▶ DESCRIPTION OF THE TASK: Number of lines with "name" in the listing: report it, and nothing else.

▶ GIVEN MATERIAL:
=== Section Start ===

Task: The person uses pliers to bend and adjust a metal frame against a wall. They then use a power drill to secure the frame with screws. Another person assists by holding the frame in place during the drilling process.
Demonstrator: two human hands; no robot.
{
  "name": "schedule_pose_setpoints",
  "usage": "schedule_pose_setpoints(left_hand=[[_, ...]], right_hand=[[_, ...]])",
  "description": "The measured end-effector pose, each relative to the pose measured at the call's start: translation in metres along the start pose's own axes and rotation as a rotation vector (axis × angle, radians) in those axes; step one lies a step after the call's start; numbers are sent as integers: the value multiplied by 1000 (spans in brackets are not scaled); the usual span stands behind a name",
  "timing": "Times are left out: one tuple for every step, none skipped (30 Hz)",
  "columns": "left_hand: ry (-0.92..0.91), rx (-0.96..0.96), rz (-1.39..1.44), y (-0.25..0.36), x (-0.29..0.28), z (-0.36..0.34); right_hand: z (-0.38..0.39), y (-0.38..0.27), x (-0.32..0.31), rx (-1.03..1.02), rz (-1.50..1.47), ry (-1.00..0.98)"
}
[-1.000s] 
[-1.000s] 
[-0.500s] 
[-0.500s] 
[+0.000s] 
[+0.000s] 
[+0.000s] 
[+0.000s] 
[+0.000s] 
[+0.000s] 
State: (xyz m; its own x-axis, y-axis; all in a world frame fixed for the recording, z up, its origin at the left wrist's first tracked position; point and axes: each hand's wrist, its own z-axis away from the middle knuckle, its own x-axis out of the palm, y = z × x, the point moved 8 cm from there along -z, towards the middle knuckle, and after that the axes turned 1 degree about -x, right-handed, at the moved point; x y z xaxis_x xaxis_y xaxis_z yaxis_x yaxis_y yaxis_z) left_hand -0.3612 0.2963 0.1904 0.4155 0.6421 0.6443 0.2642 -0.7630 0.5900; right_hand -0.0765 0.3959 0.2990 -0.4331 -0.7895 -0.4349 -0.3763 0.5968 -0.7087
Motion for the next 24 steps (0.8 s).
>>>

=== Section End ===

▶ EXPECTED ANSWER: 2